Phnom Penh's ritziest hotel first opened in 1929, was practically destroyed during the Khmer Rouge years, and was meticulously restored by the Raffles group in 1996. A colonial landmark surrounded by manicured gardens, Le Royal has an elegant lobby, a tranquil pool area shaded by massive trees, and various bars and restaurants that are a world apart from the slightly chaotic city. Guest rooms are furnished with fine Cambodian handicrafts in an elegant colonial and art-deco
style, and overlook the pool or gardens. Suites in the main building include claw-foot tubs from the original 1929 hotel. The Elephant Bar is famous for its cocktails (and happy hour), and the sumptuous Restaurant Le Royal ($$–$$$$) serves Khmer haute cuisine.
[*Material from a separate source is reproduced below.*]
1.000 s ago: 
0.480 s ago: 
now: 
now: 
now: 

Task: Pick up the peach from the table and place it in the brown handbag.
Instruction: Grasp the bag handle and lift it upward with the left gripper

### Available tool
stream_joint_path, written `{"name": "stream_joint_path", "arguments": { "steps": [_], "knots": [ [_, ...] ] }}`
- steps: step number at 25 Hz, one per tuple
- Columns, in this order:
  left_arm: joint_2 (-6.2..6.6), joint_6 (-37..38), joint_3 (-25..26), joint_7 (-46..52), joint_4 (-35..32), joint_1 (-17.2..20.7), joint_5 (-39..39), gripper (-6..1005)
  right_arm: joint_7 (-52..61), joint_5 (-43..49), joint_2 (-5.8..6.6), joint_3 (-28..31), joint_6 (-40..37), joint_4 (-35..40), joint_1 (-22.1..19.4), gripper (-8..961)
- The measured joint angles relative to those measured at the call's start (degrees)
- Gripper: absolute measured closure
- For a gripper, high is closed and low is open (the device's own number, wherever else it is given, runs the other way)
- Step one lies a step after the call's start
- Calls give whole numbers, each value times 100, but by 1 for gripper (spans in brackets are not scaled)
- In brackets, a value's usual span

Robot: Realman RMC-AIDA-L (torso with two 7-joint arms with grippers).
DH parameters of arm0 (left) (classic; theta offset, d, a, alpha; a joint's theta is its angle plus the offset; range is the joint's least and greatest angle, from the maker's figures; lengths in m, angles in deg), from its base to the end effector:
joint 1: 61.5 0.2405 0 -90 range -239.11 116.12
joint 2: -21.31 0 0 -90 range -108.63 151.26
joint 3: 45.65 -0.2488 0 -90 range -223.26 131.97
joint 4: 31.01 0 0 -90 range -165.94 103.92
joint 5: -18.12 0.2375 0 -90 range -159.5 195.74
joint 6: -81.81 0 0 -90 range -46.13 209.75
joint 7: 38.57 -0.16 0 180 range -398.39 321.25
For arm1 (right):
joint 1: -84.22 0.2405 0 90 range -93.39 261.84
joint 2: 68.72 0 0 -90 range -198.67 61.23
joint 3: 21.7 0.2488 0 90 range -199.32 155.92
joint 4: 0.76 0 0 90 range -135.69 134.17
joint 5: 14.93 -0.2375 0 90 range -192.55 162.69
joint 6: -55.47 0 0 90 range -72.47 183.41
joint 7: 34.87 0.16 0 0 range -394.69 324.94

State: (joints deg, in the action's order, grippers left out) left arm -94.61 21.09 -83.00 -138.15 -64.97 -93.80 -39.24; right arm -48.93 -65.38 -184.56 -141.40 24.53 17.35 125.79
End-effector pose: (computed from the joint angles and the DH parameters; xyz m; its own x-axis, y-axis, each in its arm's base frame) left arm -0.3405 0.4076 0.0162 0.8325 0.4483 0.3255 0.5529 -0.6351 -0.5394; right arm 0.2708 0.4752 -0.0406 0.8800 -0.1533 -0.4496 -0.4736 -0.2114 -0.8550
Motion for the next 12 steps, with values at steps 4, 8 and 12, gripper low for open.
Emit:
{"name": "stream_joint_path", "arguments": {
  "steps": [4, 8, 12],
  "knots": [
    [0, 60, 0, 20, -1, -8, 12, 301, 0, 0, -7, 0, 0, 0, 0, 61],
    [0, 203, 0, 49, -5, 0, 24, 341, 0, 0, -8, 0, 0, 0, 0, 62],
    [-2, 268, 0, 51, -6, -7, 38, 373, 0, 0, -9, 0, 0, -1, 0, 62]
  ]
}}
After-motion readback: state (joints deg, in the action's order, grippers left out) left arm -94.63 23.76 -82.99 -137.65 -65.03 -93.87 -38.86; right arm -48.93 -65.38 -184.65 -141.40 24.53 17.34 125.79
92 Rukhak Vithei Daun Penh, Phnom Penh, Phnom Penh, Cambodia
023-981888; 800-637–9477-in U.S.; 800-6379–4771-in U.K.
Dec 1, 2010
My family spent two nights at this charming hotel through a very very well organised private personal trip by Global Travel Cambodia. This hotel was beautiful. We stayed in a Landmark room with lovely views over the pool. The furnishings were top notch and the bathroom was amazing - particularly the claw-foot bath. The service impeccable, this was such a fantastic place that I wrote a note of thanks after my return. The hotel staff was very pleasant
and always willing to help. We definitely stay here again when we return to beautiful Phnom Penh.
Jan 20, 2010
I stayed at the Raffles in Phnom Penh in February of 2009. The Raffles Hotel Le Royal Phnom Penh is a neat, old colonial hotel! We loved the Elephant Bar, which has happy hour (half-priced) drinks each night from 4 to 8 (making them very affordable during that time). Le Phnom Deli also sells their pastries for 50% off from 6 to 9 at night, so if you think ahead and don’t have breakfast included with your room rate, you can buy a little something
for the next morning, or as a late-night take-home dessert. There is a tiny terrace off the sweet shop where you can enjoy a snack. The pool area is nice, with plenty of chairs in both the shade and the sun. The twin pools themselves are large. There are two main dining options: Cafe Monivong and Restaurant Le Royal, as well as the Conservatory (lobby) bar, Elephant Bar, and poolside dining. We were upgraded to a Raffles Suite, which was awesome! Two full bathrooms, plus a bedroom and living room (and two TVs and two mini-bars)! All anticipated amenities/toiletries are included, plus robes, slippers, hairdryers. We debated between this hotel and the Intercontinental. While I feel that the Raffles location is safer, the IC is more in the center of the city (yet not near the sights). The Raffles is a bit isolated, making it necessary to take a tuk-tuk if you want to dine or shop outside the hotel, even just to grab some beverages instead of using the mini-bar. We did walk about two blocks during the day to find such a mini mart, but I wouldn’t recommend doing so at night in the dark. There is live music in the hotel lobby at certain times of the day, as well as in the Elephant Bar in the evening. I would probably choose this hotel again if I were to return to Phnom Penh. We did not eat in the restaurants here other than some sandwiches and dim sum in the Elephant Bar. Prices for food and drinks seemed inordinately high, even for a hotel (e.g., $5 for a can of Diet Coke, regardless of whether you bought it in the sweet shop, bar, or mini-bar). I did not use (or even see) the on-site spa or gym, but one morning while waiting for our guide, we saw great numbers of women on their way to yoga class, so the gym must have been fairly large to accommodate all of them. Internet access was NOT free; we paid $20 USD for 8 hours, which didn’t have to be used consecutively (a little outrageous considering the room prices). Airport transfers by regular car were $14 USD each way and were added directly to the hotel bill.